Lors du comptage matinal au Parc du Marquenterre, un Fuligule à bec cerclé mâle en mue est observé le 31 août, puis le 1er septembre. Ce canard plongeur est originaire d’Amérique du Nord où il niche du centre de l’Alaska au nord-est des Etats-Unis en passant par le Canada. Il hiverne le long des zones humides du Pacifique et de l’Atlantique jusqu’au Panama. Il n’est pas menacé dans son pays, voire en extension, ce qui a dû favoriser l’augmentation des observations en Europe. 
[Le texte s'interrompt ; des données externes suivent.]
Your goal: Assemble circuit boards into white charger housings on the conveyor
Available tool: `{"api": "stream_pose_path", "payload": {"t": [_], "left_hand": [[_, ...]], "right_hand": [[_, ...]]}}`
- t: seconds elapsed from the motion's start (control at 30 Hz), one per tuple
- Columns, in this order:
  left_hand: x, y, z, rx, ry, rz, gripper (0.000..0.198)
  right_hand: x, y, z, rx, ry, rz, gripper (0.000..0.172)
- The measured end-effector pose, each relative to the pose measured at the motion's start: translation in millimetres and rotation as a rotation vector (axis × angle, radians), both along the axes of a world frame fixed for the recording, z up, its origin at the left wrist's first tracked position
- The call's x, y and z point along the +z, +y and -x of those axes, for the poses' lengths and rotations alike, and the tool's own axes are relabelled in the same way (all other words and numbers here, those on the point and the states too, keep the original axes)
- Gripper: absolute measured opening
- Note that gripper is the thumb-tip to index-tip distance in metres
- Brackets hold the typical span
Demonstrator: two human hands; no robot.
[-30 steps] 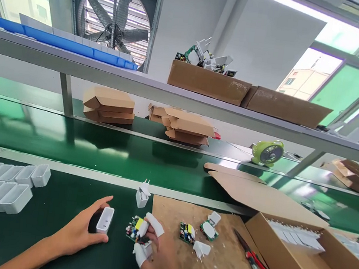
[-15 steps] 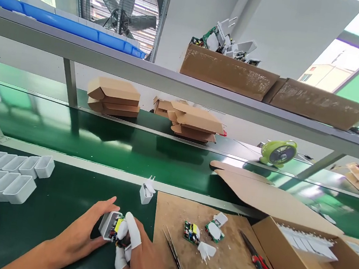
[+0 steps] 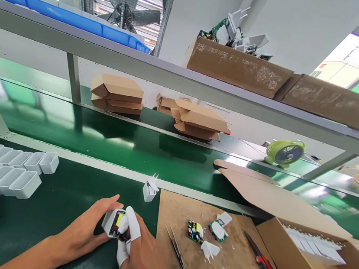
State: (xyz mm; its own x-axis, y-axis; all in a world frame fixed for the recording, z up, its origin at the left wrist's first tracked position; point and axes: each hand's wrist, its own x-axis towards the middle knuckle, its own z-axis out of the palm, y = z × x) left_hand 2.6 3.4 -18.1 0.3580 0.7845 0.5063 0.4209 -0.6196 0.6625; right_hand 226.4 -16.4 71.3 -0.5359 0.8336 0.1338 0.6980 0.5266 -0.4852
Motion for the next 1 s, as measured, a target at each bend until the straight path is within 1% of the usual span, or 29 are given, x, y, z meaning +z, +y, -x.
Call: {"api": "stream_pose_path", "payload": {"t": [0.13,0.2,0.27,0.37,0.43,0.5,0.57,0.63,0.7,0.77,0.83,0.93,1.0], "left_hand": [[-1.6,0,1,-0.002,0.01,0.013,0.086],[-2.8,1,2,-0.008,0.012,0.02,0.086],[-3.1,1,2,-0.006,0.012,0.014,0.085],[-1.5,0,1,-0.005,0.01,0.002,0.085],[0.3,-1,0,-0.003,0.003,0.008,0.086],[2.0,-2,0,-0.023,-0.016,0.066,0.089],[3.4,-3,-1,-0.097,-0.039,0.177,0.093],[4.9,-2,-2,-0.19,-0.078,0.286,0.092],[7.7,-2,-4,-0.246,-0.157,0.351,0.085],[12.6,-1,-5,-0.242,-0.251,0.388,0.077],[19.4,-1,-5,-0.197,-0.291,0.399,0.066],[30.2,-2,-1,-0.145,-0.299,0.348,0.041],[35.0,-1,4,-0.169,-0.323,0.309,0.029]], "right_hand": [[-1.8,1,3,-0.065,0.056,0.026,0.06],[-1.2,2,5,-0.083,0.068,0.046,0.057],[-1.0,2,5,-0.078,0.072,0.051,0.062],[-4.0,3,4,-0.034,0.044,0.041,0.071],[-6.6,5,4,0.017,0.002,0.007,0.071],[-5.9,7,4,0.046,-0.041,-0.023,0.064],[-0.7,10,4,0.032,-0.024,-0.007,0.051],[5.7,12,3,-0.012,0.087,0.038,0.04],[7.8,14,0,-0.003,0.209,0.09,0.039],[1.8,17,-4,0.07,0.262,0.131,0.043],[-11.3,20,-7,0.138,0.264,0.126,0.043],[-33.8,23,-8,0.145,0.255,0.001,0.031],[-44.1,24,-6,0.127,0.215,-0.085,0.028]]}}
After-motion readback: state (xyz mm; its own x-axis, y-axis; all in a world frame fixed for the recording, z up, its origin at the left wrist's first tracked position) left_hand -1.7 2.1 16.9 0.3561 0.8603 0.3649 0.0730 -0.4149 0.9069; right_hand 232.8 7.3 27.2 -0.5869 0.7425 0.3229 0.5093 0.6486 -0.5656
Il ressemble fortement au Fuligule morillon, canard européen présent toute l’année sur nos grands plans picards. Cette espèce américaine s’en distingue facilement à sa tête plus pointue et à son long bec fuyant, décoré à son extrémité d’une bande blanche plus ou moins large. Il a, comme le morillon, un œil très jaune lui donnant toujours un air “étonné”, mais contrairement à son cousin européen, il ne possède pas de huppe. 

Grand plongeur, il apprécie les gravières et les étangs, évitant les marais peu profonds ou les grands lacs à forte turbidité. Son régime surtout végétarien (graines, tubercules, laîches et autres plantes aquatiques…) fait qu’on l’observe souvent en compagnie des Fuligules milouins.

Les rares données sur notre littoral (Hâble d’Ault et vallée de la Bresle où sont observés des rassemblements de canards plongeurs) sont surtout en avril, correspondant à la migration de printemps sur le continent américain, où ils remontent du sud des Etats-Unis et du Mexique pour nicher en Amérique du Nord. Il est aussi parfois observé dans les grandes vallées de l’Oise, cette fois en hivernage (Pontpoint, Verneuil en Halatte…).

C’est le canard américain le plus observé en Europe (50 à 100 observations par an), avec 10 à 20 données chaque année en France, surtout dans le nord-est, où de nombreux canards plongeurs stationnent. Le Finistère est le département où l’oiseau est le plus vu lors des deux migrations, montrant l’origine sauvage de la grande majorité des individus qui, déportés par les vents, traversent l’Atlantique. Des Fuligules à bec cerclé ont ainsi été observés aux Açores et au Maghreb. C’est la seconde observation sur le Parc du Marquenterre depuis sa création en 1973, en faisant la 316ème espèce d’oiseaux sauvages vue sur le site.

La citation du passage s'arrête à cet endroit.